Hay que decir que Jesús reprendió al viento y dijo al mar: “¡Cállate, enmudece!” y sobrevino una gran calma. Es lo que Dios quiere, que todos estemos en armonía, como aparece al principio de la Escritura en el libro del Génesis, pero por envidia del diablo entró la muerte en el mundo (cfr. Sb 1, 24) y la muerte ha traído la destrucción de la armonía querida por Dios. Agradecemos a Dios por la encíclica que el Papa Francisco nos ha regalados sobre la ecología. En ella nos llama la atención sobre el deterioro del medio ambiente y nos invita a convertirnos para que cuidemos la casa común. Tenemos que agradecer a Dios, el creador del universo, porque ha embellecido nuestra casa y tenemos que pedirle perdón porque no la hemos cuidado como él quiere y por eso muchas veces se vuelve en nuestra contra.
San Pablo en su segunda carta a los corintios nos dice que el amor de Cristo nos apremia. Esta urgencia la hemos entendido especialmente referida al anuncio del Evangelio. Esto sigue teniendo todo su valor, pero en estos tiempos esta urgencia tiene también una invitación a detener el deterioro ecológico, pues como dice el Papa “los términos medios son sólo una pequeña demora en el derrumbe” (Laudato si, No. 194). San Pablo dice también en su carta: “El que vive según Cristo es una creatura nueva; para él todo lo viejo ha pasado. Ya todo es nuevo”. Necesitamos convertirnos, no sólo hacia Dios, sino a nosotros mismos, hacia los demás y hacia las criaturas. ¡Necesitamos vivir una vida nueva!

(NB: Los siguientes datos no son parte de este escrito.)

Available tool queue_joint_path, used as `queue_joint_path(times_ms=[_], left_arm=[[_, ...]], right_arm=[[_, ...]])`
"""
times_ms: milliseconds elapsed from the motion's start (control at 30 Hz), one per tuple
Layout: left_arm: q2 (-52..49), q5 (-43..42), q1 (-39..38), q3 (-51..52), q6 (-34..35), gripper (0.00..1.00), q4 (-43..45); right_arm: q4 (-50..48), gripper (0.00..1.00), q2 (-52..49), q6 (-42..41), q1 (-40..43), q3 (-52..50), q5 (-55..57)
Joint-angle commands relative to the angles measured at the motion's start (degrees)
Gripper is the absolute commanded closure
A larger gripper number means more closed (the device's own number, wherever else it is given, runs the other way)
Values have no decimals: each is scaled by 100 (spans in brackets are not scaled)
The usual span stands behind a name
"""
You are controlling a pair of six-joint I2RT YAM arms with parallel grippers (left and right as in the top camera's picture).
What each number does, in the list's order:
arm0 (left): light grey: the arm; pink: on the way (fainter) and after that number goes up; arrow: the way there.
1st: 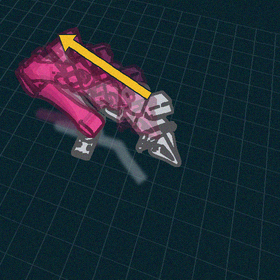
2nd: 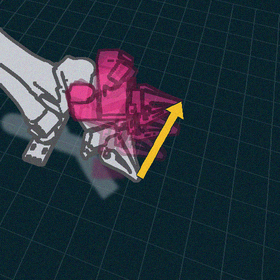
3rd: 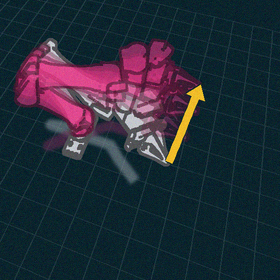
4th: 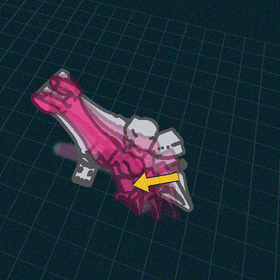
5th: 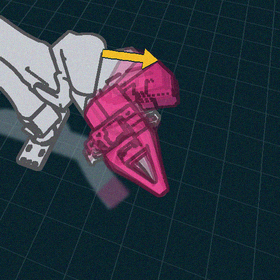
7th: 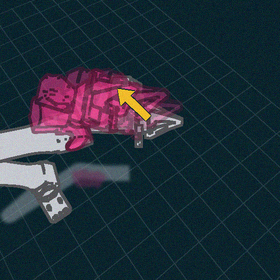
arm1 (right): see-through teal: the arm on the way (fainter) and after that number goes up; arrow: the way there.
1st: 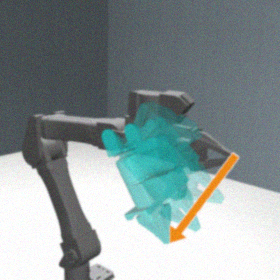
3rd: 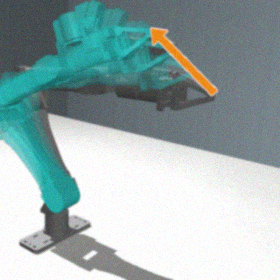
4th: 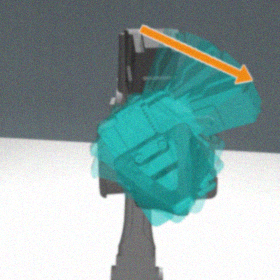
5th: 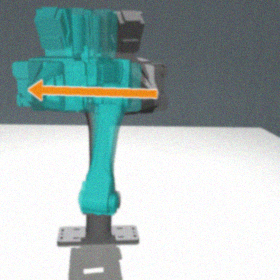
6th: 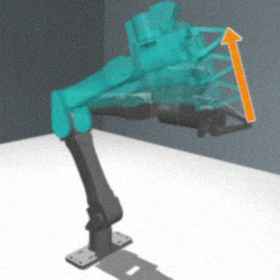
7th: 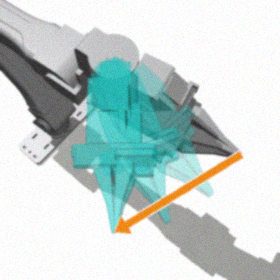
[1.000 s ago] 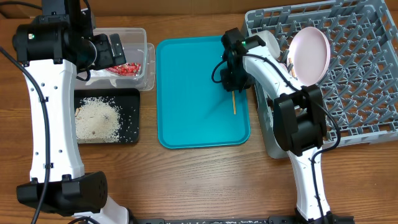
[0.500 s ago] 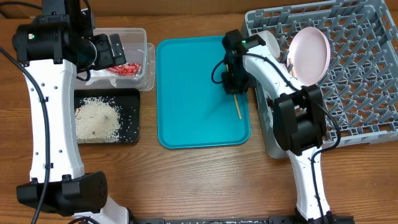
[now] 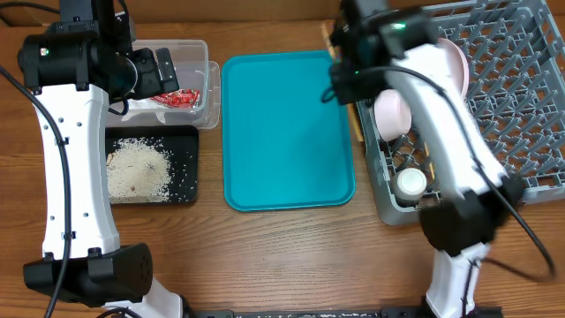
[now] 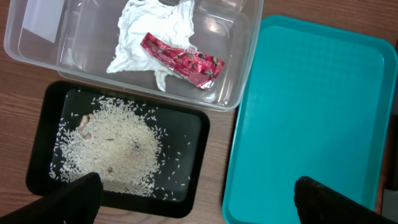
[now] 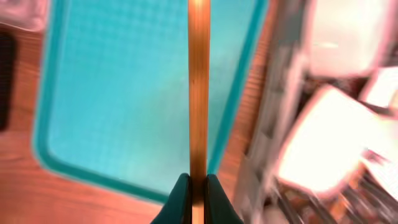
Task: Sort waste into correct bins and load items into the dishwasher
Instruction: 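Carry the second chopstick into the rack and release it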
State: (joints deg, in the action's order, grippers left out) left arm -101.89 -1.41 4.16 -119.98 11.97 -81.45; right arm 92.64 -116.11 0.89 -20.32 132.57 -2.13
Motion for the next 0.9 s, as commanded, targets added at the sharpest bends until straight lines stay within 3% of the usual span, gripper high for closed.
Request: queue_joint_path(times_ms=[0, 433, 733, 867], left_arm=[[0, 35, -7, -50, 4, 0, 2], [0, 35, -7, -50, 4, 0, 2], [0, 35, -7, -50, 4, 0, 4], [0, 35, -7, -50, 4, 0, 2]], right_arm=[[354, 96, 286, 85, 323, 63, 232], [413, 96, 433, -308, 1762, -1727, 706], [-238, 96, 577, -238, 2006, -3005, 1027], [-391, 93, 577, -238, 2006, -3084, 1038]])
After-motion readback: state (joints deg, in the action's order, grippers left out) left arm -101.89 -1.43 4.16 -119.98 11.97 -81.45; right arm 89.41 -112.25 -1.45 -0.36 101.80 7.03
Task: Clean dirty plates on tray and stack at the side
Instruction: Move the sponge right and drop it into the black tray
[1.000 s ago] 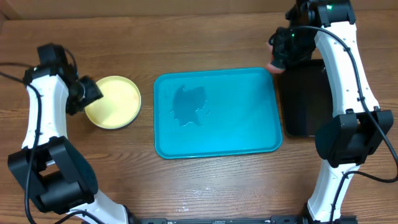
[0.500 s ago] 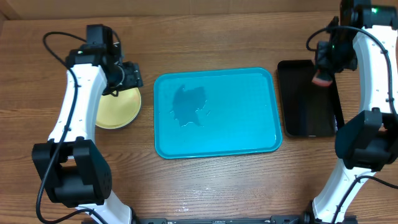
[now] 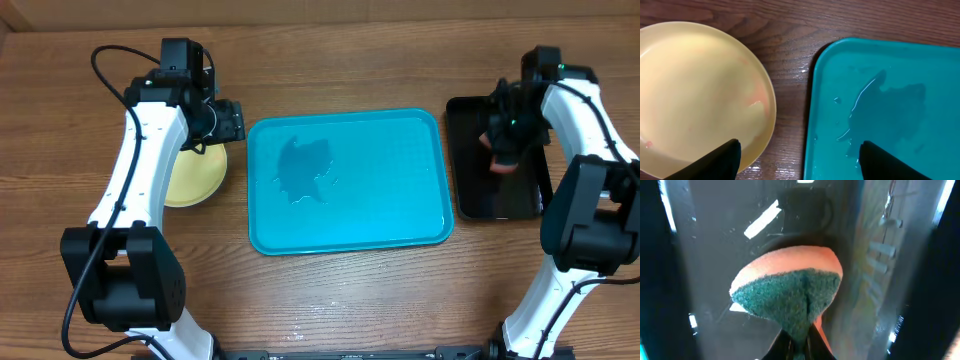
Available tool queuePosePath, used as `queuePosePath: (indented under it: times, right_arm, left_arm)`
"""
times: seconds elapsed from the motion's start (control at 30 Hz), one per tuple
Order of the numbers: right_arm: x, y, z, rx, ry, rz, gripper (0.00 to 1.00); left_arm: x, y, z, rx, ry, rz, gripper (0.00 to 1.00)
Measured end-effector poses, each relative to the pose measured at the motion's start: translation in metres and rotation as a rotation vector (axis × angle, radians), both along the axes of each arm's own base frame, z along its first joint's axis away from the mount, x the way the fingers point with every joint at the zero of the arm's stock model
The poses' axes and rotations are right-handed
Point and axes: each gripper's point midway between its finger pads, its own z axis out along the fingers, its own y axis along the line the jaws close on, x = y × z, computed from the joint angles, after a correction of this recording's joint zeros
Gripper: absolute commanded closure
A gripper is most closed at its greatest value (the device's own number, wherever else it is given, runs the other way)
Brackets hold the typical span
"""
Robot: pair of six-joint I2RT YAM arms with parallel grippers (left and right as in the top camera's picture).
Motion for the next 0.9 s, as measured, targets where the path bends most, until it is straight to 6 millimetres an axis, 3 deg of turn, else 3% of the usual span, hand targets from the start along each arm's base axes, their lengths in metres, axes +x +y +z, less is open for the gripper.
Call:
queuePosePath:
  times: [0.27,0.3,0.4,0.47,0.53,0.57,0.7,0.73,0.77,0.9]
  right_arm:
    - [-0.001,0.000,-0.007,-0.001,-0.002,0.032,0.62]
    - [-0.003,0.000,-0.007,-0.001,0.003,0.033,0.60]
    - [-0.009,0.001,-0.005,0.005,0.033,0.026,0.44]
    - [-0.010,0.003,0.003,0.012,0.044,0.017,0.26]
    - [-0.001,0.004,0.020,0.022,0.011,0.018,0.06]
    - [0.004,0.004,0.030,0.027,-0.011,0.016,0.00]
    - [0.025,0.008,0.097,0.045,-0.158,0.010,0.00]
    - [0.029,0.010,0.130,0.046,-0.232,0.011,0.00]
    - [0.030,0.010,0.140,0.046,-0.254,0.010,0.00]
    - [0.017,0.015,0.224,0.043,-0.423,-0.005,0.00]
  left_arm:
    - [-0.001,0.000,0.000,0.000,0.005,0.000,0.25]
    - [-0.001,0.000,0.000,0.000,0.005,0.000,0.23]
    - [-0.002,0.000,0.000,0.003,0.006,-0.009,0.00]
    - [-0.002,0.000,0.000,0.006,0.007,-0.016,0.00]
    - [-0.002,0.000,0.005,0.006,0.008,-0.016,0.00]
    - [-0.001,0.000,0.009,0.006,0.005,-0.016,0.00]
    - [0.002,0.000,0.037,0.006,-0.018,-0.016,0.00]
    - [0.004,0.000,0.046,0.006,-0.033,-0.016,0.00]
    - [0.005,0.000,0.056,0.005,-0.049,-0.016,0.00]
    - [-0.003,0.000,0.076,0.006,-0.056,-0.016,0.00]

Hermanos, Jesús resucitado no sólo tiene poder sobre las fuerzas de la naturaleza, sino también sobre la muerte y el pecado en nosotros, si creemos en él y lo hacemos Señor de nuestras vidas. Cuando sintamos las fuerzas adversas no pensemos que Cristo duerme, lo que pasa es que quiere que creamos más en él y le pidamos su ayuda. Así pues, sabiendo que él es el Señor que ha vencido la muerte y tiene poder sobre todas las fuerzas adversas que atacan a su Iglesia y a sus discípulos, digámosle: “Maestro, ¿no te importa que nos hundamos?”. Les aseguro que si lo hacemos nos escuchará y atenderá ¡Que así sea!